Top of DATA BLOCK

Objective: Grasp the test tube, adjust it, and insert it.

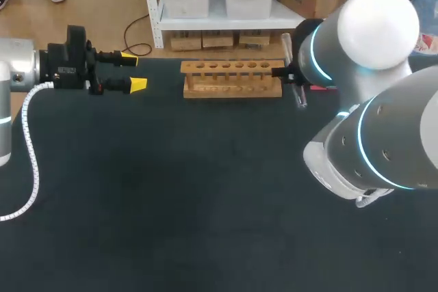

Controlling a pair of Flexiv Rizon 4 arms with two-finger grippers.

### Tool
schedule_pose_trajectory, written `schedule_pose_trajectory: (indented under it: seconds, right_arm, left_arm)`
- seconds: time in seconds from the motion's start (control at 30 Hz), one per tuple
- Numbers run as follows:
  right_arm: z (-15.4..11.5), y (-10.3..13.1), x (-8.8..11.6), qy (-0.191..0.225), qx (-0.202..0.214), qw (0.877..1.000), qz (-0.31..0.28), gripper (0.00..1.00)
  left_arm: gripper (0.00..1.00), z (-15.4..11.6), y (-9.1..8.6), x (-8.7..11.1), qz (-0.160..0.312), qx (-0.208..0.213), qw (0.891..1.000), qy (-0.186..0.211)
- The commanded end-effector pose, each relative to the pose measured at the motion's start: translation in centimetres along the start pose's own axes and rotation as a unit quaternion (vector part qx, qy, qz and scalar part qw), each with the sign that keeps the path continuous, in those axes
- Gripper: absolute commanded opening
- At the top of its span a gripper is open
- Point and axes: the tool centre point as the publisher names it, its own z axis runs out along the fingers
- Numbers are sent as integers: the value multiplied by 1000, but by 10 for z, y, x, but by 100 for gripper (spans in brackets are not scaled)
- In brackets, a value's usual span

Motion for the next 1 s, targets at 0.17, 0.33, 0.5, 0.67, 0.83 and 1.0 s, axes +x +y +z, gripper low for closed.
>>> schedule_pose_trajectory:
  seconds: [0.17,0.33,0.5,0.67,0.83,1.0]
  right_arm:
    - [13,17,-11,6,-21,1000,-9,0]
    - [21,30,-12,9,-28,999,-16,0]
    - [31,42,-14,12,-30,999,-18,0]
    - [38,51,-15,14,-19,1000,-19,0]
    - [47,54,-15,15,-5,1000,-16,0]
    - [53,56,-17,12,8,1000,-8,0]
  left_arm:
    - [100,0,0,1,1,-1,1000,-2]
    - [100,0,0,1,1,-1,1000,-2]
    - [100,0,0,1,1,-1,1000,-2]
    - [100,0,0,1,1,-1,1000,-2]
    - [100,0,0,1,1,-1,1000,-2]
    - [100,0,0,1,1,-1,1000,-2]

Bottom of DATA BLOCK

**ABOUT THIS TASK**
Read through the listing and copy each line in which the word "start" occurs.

**SOLUTION BELOW**
- seconds: time in seconds from the motion's start (control at 30 Hz), one per tuple
- The commanded end-effector pose, each relative to the pose measured at the motion's start: translation in centimetres along the start pose's own axes and rotation as a unit quaternion (vector part qx, qy, qz and scalar part qw), each with the sign that keeps the path continuous, in those axes

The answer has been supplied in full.